Category Archives: Herman Ridderbos
Herman Ridderbos, Studies in Scripture and Its Authority (1978), 83–4:
The meaning of Christ’s self-sacrifice provides the New Testament message of reconciliation with a depth-dimension of which the church may never lose sight. To slight this dimension is to lose touch with the very mystery of the gospel.
It is hardly surprising, therefore, that many who live out of this mystery of salvation and who find there the only consolation for life and death view with suspicion any new ideas putting all the emphasis on what our lives ought to reveal, instead of emphasizing what Christ has done, once and for all, in our place. Is this not a radical shift in focus? And ought we not rather to count as nothing all human effort so that we focus our attention and faith exclusively on what Christ, by his death and resurrection, has fully done, once and for all, in our place?

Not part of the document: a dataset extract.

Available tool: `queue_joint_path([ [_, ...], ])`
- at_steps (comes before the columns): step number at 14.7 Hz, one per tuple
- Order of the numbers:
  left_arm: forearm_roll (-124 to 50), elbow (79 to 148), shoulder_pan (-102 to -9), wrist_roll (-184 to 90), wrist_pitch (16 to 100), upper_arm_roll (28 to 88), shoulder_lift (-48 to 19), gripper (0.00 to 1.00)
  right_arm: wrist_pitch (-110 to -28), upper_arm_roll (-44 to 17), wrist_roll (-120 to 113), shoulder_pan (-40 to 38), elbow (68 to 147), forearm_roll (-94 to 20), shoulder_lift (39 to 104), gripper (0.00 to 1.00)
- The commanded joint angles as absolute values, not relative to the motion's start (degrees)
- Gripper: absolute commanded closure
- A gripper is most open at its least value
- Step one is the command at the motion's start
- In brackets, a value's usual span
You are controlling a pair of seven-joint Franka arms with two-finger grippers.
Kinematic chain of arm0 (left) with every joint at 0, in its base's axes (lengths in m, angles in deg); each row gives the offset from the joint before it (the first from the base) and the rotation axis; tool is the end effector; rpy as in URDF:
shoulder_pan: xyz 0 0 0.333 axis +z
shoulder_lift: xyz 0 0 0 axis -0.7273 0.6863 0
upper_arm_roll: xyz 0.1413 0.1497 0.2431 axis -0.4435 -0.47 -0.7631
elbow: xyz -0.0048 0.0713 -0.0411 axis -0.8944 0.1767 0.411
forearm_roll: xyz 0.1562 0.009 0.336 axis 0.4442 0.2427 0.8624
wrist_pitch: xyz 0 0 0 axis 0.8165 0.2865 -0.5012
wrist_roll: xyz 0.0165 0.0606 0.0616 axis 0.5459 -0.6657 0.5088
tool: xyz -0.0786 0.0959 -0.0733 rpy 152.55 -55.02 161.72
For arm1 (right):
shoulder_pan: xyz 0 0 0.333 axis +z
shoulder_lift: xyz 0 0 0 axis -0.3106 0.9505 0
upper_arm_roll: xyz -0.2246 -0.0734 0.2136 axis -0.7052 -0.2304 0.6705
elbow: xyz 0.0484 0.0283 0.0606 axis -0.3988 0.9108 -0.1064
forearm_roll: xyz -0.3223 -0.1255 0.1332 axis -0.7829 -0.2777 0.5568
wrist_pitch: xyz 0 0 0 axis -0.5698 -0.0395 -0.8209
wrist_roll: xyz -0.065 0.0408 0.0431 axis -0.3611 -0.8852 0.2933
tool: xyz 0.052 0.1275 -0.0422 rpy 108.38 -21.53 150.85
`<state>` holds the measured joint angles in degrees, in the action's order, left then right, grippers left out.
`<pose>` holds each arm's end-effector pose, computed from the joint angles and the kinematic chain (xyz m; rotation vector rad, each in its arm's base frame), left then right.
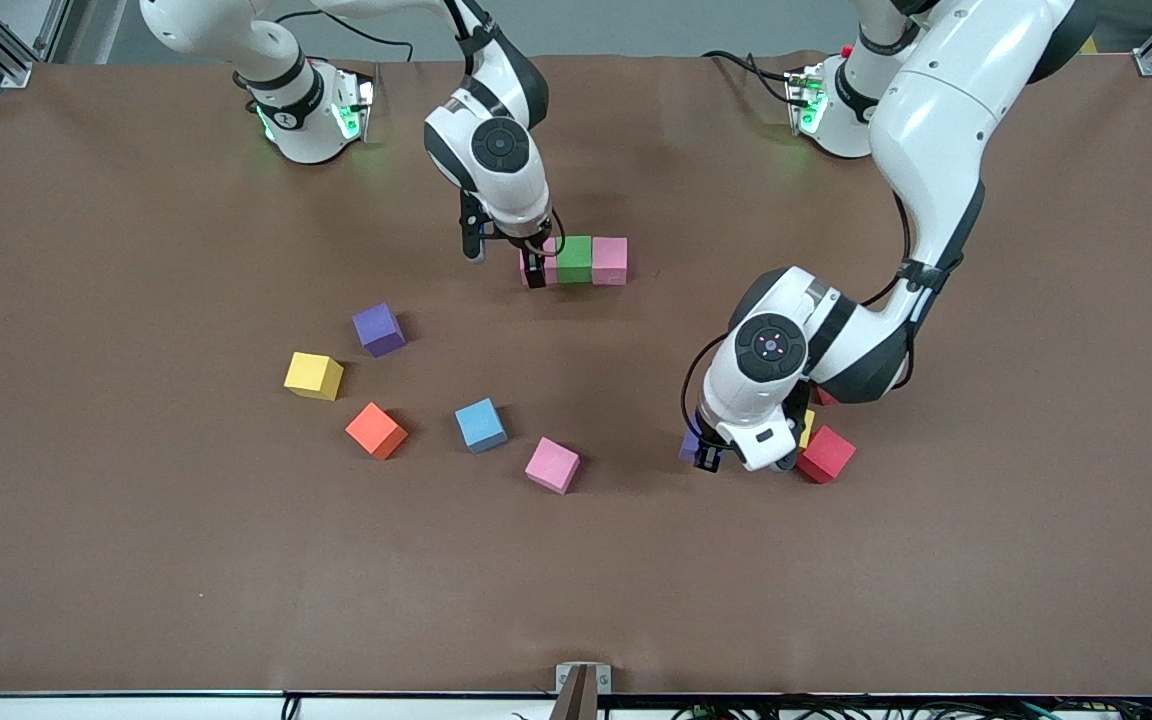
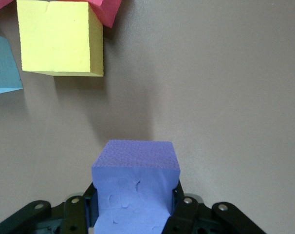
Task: Arrange 11 blocks into digit 3
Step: 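Grasp the cyan cube with the right gripper while the left gripper holds purple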
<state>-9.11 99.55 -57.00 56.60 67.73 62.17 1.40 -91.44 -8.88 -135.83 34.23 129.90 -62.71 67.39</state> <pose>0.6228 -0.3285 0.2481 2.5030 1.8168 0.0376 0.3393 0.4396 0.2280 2.2823 -2.0654 -0.1898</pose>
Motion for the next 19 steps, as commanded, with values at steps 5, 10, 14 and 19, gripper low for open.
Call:
queue_joint_path([
  [5, -9.66, 99.5, -56.68, 56.47, 66.38, 62.6, 0.61, 0.69, -85.44, -8.6, -112.29, 21.31, 121.22, -67.04, 67.4, 0.0],
  [10, -9.66, 99.5, -56.59, 56.47, 66.38, 62.52, 0.61, 0.69, -85.18, -8.6, -95.71, 14.08, 109.1, -69.86, 77.22, 0.0],
  [14, -9.75, 99.5, -56.68, 56.38, 66.38, 62.52, 0.61, 0.69, -84.73, -8.6, -95.54, 12.14, 99.24, -73.03, 86.46, 0.0],
  [19, -9.75, 99.5, -56.68, 56.47, 66.38, 62.6, 0.61, 0.69, -85.17, -8.6, -95.89, 11.79, 98.27, -73.03, 88.5, 0.0],
])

To think that way is to run the risk of making a serious mistake.
For although we are completely correct to stress the expiatory and atoning effect of Christ’s sacrifice as the focal point of the biblical account of reconciliation, we may not restrict the power of that sacrifice to what Christ once suffered and performed in our place. We refer again to the victorious power of Christ’s death and resurrection in his battle against the powers and demons which, as God’s adversaries, chained persons to their service. But this victory not only affects Satan and his subjects; the suffering and death of Christ also exert a liberating and renewing power in the lives of all who believe in him. The effect of this sacrifice is not only that it frees us from the guilt and punishment of sin, but also that it subjects us to Christ’s regime. Reconciliation means that the world — all things, man included — is again put right with God.

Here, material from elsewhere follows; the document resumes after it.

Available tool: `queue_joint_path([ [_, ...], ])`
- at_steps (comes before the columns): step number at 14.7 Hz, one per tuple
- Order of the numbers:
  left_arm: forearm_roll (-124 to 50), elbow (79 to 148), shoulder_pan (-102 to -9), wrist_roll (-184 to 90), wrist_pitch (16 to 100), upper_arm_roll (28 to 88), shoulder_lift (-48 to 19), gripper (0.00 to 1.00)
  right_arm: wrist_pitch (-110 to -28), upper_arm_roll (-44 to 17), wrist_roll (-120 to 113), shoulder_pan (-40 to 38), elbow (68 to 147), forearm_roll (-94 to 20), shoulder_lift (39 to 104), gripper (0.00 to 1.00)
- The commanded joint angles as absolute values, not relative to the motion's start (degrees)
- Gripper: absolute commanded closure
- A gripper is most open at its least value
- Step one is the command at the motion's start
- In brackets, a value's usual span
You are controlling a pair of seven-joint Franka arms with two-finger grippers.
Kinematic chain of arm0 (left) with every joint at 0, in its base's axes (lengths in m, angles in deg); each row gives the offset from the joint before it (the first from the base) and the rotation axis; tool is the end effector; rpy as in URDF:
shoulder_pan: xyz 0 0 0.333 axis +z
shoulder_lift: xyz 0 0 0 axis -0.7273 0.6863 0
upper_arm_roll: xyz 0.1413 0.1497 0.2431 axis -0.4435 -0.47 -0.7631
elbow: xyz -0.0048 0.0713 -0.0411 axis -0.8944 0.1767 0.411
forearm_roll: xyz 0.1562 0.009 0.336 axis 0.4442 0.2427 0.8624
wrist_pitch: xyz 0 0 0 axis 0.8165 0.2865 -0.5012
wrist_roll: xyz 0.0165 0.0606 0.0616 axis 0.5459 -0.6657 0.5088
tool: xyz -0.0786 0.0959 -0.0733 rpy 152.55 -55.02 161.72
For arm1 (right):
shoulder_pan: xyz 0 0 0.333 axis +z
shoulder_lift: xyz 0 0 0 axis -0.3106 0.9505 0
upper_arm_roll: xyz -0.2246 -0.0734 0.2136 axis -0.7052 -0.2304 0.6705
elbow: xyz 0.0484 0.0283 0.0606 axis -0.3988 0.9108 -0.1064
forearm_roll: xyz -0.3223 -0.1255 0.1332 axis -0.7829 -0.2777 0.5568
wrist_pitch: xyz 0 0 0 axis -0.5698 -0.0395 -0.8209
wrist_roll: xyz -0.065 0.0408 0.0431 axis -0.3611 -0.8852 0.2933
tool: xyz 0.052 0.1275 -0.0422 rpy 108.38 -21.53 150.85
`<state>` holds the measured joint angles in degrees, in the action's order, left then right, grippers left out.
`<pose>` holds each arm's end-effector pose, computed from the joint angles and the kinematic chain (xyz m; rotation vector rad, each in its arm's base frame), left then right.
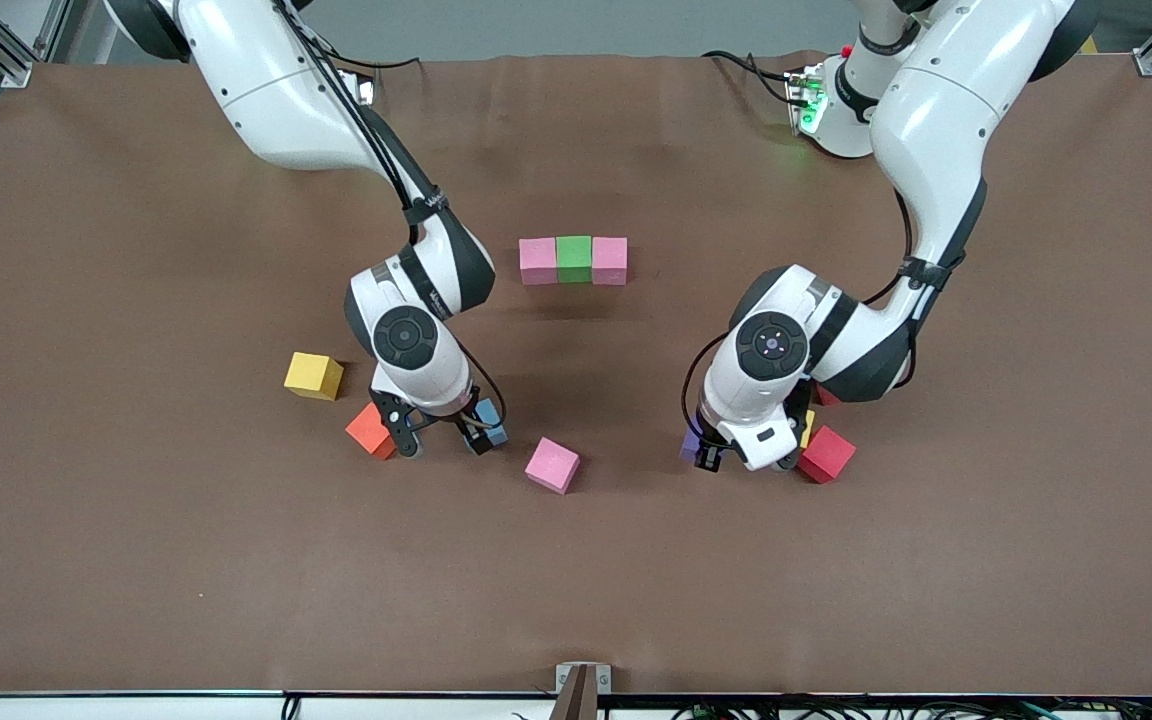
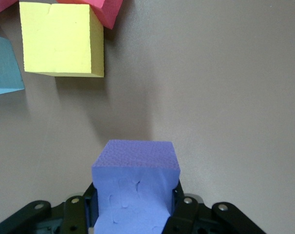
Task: Arrange 11 blocks into digit 3
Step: 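Grasp the cyan cube with the right gripper while the left gripper holds purple, then carry the cyan cube with the right gripper next to the pink cube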
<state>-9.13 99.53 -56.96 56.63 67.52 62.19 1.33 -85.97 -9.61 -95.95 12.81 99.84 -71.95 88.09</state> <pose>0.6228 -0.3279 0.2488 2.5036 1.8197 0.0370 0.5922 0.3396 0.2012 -2.7224 1.5424 0.0048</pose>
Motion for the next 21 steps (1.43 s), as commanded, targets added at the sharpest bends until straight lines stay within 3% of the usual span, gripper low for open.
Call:
queue_joint_path([
  [1, -9.83, 99.5, -56.68, 56.47, 66.38, 62.6, 0.61, 0.69, -85.35, -8.6, -96.15, 11.88, 98.0, -73.03, 89.28, 0.0],
  [3, -9.75, 99.5, -56.68, 56.47, 66.38, 62.6, 0.61, 0.69, -85.35, -8.6, -97.46, 11.88, 97.38, -72.86, 90.17, 0.02],
  [4, -9.83, 99.5, -56.68, 56.47, 66.38, 62.6, 0.61, 0.69, -85.35, -8.51, -97.91, 11.88, 97.38, -72.86, 90.17, 0.1],
  [9, -9.83, 99.5, -56.68, 56.47, 66.38, 62.6, 0.61, 0.69, -84.82, -8.51, -98.18, 11.96, 97.82, -72.5, 89.82, 0.88],
  [12, -9.83, 99.5, -56.68, 56.56, 66.38, 62.6, 0.61, 0.69, -84.73, -8.42, -86.53, 12.49, 99.83, -73.03, 88.77, 0.96],
  [16, -9.83, 99.5, -56.77, 56.56, 66.38, 62.6, 0.61, 0.68, -85.7, -7.72, -77.63, 13.63, 104.58, -73.03, 85.17, 0.96],
  [21, -9.83, 99.06, -56.77, 56.65, 66.38, 62.6, 0.52, 0.68, -97.03, -7.28, -63.9, 17.23, 118.9, -73.03, 76.65, 0.97],
])
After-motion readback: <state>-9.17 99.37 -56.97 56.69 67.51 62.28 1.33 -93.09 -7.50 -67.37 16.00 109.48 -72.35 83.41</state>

From Herman Ridderbos’s classic book Paul: An Outline of His Theology, page 57:
Paul’s kerygma [message] of the great time of salvation that has dawned in Christ is above all determined by Christ’s death and resurrection. It is in them that the present aeon has lost its power and hold on the children of Adam and that the new things have come. For this reason, too, the entire unfolding of the salvation that has dawned with Christ again and again harks back to his death and resurrection, because all the facets in which this salvation appears and all the names by which it is described are ultimately nothing other than the unfolding of what this all-important breakthrough of life in death, of the kingdom of God in this present world, contains within itself. Here all lines come together, and from hence the whole Pauline proclamation of redemption can be described in its unity and coherence. Paul’s preaching, so we have seen, is “eschatology,” because it is preaching the fulfilling redemptive work of God in Christ. We might be able to delimit this further, to a certain extent schematically, by speaking of Paul’s “resurrection-eschatology.” For it is in Christ’s death and subsequent resurrection that the mystery of the redemptive plan of God has manifested itself in its true character and that the new creation has come to light.